*Work order*
Search the listing for the string "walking". Copy every line that has it.

———

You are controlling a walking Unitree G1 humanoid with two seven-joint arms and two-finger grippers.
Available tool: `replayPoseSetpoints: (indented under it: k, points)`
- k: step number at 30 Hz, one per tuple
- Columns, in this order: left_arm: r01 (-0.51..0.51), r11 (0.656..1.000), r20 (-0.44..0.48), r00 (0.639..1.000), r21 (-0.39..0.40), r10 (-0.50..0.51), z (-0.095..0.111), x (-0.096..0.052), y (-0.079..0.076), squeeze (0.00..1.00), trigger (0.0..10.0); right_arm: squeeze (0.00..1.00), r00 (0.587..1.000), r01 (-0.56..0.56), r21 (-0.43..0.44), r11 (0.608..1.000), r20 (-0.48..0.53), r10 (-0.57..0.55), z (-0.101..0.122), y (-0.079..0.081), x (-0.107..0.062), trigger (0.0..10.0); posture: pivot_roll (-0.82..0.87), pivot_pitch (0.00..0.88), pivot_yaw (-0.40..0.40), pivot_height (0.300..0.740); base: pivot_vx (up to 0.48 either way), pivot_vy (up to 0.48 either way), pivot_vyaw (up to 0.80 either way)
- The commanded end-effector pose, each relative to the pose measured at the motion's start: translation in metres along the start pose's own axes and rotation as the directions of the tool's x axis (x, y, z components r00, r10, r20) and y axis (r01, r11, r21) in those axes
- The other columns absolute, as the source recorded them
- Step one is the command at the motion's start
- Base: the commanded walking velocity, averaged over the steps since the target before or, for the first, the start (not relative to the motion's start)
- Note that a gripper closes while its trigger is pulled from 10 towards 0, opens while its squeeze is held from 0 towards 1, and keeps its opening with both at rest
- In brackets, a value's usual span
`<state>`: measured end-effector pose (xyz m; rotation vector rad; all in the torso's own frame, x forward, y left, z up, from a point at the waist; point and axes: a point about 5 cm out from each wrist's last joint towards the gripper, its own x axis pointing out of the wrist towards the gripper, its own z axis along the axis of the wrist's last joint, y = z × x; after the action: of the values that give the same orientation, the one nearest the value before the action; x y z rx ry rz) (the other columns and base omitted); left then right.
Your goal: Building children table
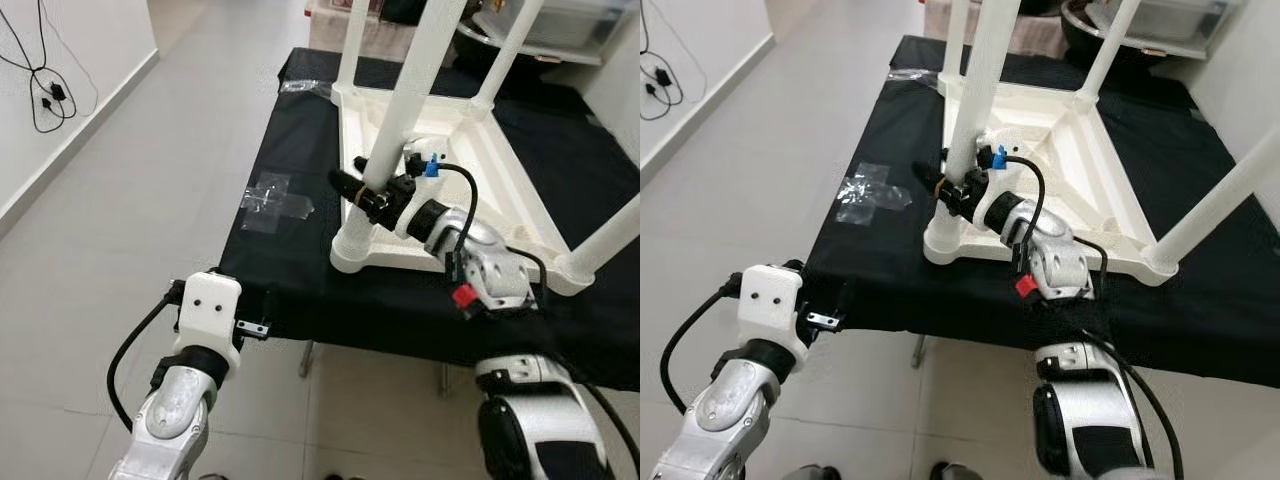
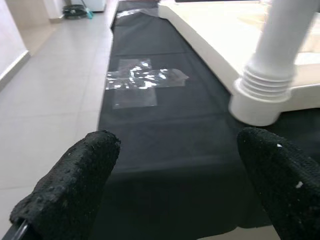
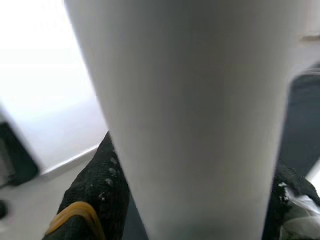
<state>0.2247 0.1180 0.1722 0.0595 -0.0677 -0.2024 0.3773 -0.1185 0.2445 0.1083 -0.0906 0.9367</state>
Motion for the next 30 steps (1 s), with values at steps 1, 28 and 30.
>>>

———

*Answer to the exercise*
You are controlling a walking Unitree G1 humanoid with two seven-joint arms and two-finger grippers.
- Base: the commanded walking velocity, averaged over the steps since the target before or, for the first, the start (not relative to the motion's start)

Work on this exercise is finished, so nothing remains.